By Arathy Somasekhar HOUSTON (Reuters) -Oil prices were steady on Monday as top oil executives debated supply tightness at an oil conference in Houston. Oil market and logistics are tight and vulnerable to any unexpected supply disruption, as Russian oil is still getting to the market, but at different costs, oil major Chevron Corp Chief […]
Oil steadies after dipping on China outlook; investors await Fed clues
By Arathy Somasekhar
HOUSTON (Reuters) -Oil prices were steady on Monday as top oil executives debated supply tightness at an oil conference in Houston.
Oil market and logistics are tight and vulnerable to any unexpected supply disruption, as Russian oil is still getting to the market, but at different costs, oil major Chevron Corp Chief Executive Mike Wirth said at the CERAWeek energy conference.
Trading company Gunvor’s CEO Torbjorn Tornqvist said crude prices may rise in the second half of the year as Chinese demand returns to the market, adding that the oil market has stabilised.
Brent crude futures were trading up 1 cent, or 0.1%, at $85.84 a barrel by 12:00 p.m.
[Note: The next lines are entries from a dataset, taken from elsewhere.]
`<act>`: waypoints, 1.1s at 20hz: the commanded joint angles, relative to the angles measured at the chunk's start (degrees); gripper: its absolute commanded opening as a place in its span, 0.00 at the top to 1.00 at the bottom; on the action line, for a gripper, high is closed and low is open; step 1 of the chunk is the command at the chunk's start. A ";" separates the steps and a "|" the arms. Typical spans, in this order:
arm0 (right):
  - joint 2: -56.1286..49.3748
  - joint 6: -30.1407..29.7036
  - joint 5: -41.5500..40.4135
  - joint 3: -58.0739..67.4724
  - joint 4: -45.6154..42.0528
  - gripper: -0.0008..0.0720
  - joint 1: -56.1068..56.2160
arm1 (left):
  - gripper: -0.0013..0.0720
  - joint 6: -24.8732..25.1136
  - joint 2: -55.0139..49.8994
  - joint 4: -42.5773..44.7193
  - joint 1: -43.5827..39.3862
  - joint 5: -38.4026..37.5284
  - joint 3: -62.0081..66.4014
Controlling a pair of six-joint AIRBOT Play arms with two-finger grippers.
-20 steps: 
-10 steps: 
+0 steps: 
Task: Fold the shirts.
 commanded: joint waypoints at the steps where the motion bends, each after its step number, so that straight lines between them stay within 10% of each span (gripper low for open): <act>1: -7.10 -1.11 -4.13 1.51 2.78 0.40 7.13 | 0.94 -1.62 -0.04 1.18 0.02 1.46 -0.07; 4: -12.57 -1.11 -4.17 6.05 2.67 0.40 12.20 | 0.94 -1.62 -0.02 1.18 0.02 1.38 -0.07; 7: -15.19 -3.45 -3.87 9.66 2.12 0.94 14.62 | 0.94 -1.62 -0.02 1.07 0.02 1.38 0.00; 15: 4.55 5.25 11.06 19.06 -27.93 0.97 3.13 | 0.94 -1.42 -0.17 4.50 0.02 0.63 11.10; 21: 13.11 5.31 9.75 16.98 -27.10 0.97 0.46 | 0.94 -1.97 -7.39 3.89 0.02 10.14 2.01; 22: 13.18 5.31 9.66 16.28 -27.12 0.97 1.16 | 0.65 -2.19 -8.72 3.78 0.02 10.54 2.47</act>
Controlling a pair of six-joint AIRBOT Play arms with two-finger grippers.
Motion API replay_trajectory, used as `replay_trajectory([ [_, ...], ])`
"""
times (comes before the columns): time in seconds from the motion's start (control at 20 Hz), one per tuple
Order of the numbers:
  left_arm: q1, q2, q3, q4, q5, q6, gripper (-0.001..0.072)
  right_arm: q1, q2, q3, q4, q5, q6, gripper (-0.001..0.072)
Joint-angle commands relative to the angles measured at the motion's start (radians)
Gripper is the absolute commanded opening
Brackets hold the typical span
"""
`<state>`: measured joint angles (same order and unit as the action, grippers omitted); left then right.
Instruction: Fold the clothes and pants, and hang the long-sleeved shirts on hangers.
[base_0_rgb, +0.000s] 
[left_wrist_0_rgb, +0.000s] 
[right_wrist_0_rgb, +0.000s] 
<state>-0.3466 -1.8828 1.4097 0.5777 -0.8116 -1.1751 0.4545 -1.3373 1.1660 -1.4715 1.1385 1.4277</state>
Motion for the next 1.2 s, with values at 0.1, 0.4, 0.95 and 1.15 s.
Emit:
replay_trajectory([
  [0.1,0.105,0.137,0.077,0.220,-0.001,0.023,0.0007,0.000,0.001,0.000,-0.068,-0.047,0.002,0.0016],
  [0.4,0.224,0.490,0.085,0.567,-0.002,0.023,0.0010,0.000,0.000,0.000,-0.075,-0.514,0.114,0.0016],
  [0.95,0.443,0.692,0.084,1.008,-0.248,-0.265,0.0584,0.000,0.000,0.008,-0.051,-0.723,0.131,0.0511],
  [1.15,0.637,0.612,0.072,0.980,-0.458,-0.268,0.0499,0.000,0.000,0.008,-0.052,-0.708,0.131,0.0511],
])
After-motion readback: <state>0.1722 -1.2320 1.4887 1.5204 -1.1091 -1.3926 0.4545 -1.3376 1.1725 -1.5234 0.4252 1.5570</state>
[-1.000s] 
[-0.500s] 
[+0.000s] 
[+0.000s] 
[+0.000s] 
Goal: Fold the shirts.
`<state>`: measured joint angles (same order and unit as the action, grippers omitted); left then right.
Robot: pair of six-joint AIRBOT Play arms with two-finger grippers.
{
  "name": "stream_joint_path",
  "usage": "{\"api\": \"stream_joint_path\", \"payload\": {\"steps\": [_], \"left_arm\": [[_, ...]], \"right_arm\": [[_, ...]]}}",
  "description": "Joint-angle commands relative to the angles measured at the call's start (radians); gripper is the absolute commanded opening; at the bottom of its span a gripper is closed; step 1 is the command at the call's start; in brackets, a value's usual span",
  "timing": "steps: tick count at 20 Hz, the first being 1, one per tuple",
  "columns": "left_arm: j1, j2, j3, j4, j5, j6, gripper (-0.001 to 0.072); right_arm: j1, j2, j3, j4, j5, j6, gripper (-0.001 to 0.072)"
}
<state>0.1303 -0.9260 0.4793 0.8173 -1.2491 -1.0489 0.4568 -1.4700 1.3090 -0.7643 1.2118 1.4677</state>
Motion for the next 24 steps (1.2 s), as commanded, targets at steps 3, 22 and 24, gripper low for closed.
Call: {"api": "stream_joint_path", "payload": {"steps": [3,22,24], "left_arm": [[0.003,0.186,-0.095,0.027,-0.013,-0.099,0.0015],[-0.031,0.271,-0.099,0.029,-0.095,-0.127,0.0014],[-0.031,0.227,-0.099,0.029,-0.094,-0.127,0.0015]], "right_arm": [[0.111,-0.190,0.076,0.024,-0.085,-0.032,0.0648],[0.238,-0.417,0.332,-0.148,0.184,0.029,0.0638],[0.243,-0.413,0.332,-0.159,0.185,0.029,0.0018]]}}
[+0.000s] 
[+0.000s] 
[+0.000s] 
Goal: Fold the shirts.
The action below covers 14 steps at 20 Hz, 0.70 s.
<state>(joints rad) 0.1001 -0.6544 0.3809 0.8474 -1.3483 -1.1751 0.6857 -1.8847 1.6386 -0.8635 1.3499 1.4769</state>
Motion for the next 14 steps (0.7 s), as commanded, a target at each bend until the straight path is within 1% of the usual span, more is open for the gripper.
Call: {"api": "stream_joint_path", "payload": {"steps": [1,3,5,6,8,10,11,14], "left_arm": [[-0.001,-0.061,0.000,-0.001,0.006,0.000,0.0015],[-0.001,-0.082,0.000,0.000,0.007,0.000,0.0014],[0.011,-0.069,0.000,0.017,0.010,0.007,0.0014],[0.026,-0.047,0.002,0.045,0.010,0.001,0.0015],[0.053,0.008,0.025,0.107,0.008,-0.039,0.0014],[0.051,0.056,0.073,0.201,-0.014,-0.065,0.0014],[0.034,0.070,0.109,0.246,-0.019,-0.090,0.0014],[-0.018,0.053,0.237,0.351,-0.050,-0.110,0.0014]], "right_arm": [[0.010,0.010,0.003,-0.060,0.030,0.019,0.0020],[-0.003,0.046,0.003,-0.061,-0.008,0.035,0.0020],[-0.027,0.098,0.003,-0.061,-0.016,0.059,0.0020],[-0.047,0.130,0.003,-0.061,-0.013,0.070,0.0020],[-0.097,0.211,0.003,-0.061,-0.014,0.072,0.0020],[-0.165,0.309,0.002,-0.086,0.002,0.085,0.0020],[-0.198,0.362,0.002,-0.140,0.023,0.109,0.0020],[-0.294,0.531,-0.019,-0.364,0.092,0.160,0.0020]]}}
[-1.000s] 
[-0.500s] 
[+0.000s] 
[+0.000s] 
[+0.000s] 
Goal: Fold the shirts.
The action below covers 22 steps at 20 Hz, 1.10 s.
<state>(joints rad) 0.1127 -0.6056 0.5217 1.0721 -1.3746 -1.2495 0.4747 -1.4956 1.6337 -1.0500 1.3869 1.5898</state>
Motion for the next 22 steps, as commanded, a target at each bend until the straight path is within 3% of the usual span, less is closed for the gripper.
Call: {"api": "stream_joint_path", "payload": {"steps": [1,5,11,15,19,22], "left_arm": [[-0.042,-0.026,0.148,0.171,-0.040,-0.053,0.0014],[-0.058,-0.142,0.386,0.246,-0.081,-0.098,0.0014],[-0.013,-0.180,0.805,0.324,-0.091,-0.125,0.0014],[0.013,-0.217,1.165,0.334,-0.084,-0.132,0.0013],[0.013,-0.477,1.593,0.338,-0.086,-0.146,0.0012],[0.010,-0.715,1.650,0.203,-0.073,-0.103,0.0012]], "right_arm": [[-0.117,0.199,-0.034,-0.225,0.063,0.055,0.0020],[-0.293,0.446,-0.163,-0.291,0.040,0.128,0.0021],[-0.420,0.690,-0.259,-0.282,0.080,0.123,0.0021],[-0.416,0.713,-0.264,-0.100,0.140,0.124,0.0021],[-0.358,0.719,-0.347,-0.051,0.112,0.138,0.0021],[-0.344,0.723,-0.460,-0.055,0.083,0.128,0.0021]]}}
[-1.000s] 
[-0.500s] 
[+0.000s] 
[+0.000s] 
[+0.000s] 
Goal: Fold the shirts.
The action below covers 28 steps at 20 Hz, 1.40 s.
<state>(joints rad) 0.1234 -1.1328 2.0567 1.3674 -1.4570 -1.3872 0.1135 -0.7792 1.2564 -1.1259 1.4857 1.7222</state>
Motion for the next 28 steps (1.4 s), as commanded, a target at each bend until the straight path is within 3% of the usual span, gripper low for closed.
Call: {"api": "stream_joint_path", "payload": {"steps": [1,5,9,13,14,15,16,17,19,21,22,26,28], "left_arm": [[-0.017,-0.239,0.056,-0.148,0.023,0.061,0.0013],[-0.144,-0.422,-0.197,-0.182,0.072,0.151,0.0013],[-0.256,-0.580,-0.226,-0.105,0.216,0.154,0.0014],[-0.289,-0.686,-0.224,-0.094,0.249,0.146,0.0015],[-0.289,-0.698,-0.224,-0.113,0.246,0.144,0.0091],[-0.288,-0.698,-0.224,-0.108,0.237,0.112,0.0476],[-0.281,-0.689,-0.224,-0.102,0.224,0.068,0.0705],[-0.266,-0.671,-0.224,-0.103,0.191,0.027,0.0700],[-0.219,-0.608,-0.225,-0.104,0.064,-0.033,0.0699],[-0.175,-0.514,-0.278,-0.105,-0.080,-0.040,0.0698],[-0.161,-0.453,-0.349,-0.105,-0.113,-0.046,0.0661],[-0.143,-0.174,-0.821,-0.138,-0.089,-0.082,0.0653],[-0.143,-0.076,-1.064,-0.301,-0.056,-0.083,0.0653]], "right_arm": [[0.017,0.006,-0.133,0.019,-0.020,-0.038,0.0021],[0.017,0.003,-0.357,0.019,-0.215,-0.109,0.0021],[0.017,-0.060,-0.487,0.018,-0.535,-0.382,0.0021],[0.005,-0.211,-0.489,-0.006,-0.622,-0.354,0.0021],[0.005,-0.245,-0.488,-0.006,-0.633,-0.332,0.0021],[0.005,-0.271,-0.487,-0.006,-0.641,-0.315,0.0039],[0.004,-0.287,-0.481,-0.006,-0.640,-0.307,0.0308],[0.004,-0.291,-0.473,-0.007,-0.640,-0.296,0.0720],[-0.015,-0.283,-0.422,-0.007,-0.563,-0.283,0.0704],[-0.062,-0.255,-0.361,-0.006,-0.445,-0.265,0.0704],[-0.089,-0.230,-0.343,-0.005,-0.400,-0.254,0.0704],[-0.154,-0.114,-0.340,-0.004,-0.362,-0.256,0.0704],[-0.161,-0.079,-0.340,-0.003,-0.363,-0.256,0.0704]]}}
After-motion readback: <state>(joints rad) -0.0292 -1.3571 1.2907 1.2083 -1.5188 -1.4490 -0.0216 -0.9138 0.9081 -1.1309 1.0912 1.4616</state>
ET (1700 GMT). U.S. West Texas Intermediate (WTI) crude futures were up 32 cents, or 0.4%, at $80.01.
Both benchmarks had decline by more than $1 per barrel earlier in the session as China set a lower than expected target for economic growth this year at about 5%.
China’s closely watched growth outlook, announced on Sunday, was lower than last year’s 5.5% target for gross domestic product (GDP) growth. GDP grew last year by only 3%. Policy sources had told Reuters the target could be set as high as 6% for 2023.
Premier Li Keqiang on Sunday said the foundation for stable growth in China needed to be consolidated, that insufficient demand remained a pronounced problem and the expectations of private investors and businesses were unstable.
At the same time, oil prices are likely to be affected by increases to interest rates across the world as global central banks tighten policy over fears of rising inflation.
Investors awaited U.S. Federal Reserve Chair Jerome Powell’s testimony this week. Traders have started factoring in rate hikes but are hoping for smaller increases than last year.
The Fed’s Powell will testify to Congress on Tuesday and Wednesday, when he is likely to be quizzed on whether larger increases are needed in the world’s biggest oil-consuming country.
Future U.S. rate hikes are also likely to depend on what the February payrolls report reveals on Friday, followed by the February inflation report next week.
Over the weekend, European Central Bank President Christine Lagarde said it was “very likely” the bank would raise interest rates this month to keep a lid on inflation.